What the task asks ::
Your answer should hold only the lines from the one with "Bound clear plastic storage" through the end of the listing below, each retyped exactly.

Entries shown ::
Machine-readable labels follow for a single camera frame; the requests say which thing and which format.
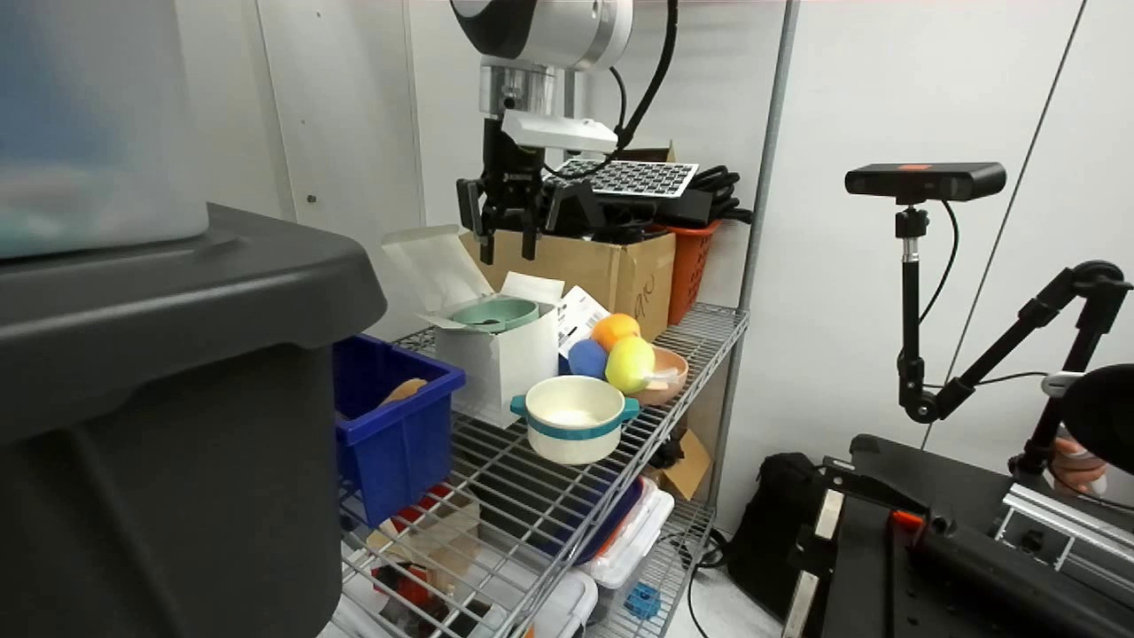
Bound blue plastic bin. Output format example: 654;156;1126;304
328;332;466;532

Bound clear plastic small box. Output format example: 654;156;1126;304
361;485;486;572

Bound white paper label tag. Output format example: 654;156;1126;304
548;285;614;357

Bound orange plastic bin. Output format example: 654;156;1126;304
661;220;726;330

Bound white lidded food container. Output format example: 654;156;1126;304
580;474;678;591

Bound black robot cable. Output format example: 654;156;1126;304
601;0;685;156

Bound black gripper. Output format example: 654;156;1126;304
452;115;556;267

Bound dark grey storage tote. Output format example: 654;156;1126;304
0;201;391;638

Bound black bag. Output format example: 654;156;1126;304
722;451;831;620

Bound blue ball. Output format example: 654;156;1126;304
563;336;614;384

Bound small blue round object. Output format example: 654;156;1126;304
620;579;666;623

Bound orange ball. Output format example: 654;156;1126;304
587;309;646;355

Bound white cardboard box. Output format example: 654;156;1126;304
380;223;572;433

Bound pink bowl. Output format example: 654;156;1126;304
633;344;693;410

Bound yellow ball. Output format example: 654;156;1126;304
601;332;659;400

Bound black equipment cart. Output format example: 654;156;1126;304
779;429;1134;638

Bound black articulated camera stand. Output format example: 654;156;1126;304
890;198;1134;478

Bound teal green plate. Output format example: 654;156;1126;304
446;293;548;336

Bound white bowl teal handles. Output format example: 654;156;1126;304
508;373;646;468

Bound clear plastic storage tote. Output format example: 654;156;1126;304
0;0;214;267

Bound black depth camera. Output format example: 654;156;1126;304
840;159;1010;207

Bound metal wire shelf rack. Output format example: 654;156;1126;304
315;0;805;638

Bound brown cardboard box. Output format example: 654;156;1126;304
461;220;679;344

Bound small toy in bin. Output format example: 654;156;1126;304
374;377;431;410

Written response ::
Bound clear plastic storage tote. Output format example: 654;156;1126;304
0;0;214;267

Bound black depth camera. Output format example: 654;156;1126;304
840;159;1010;207

Bound metal wire shelf rack. Output format example: 654;156;1126;304
315;0;805;638

Bound brown cardboard box. Output format example: 654;156;1126;304
461;220;679;344

Bound small toy in bin. Output format example: 654;156;1126;304
374;377;431;410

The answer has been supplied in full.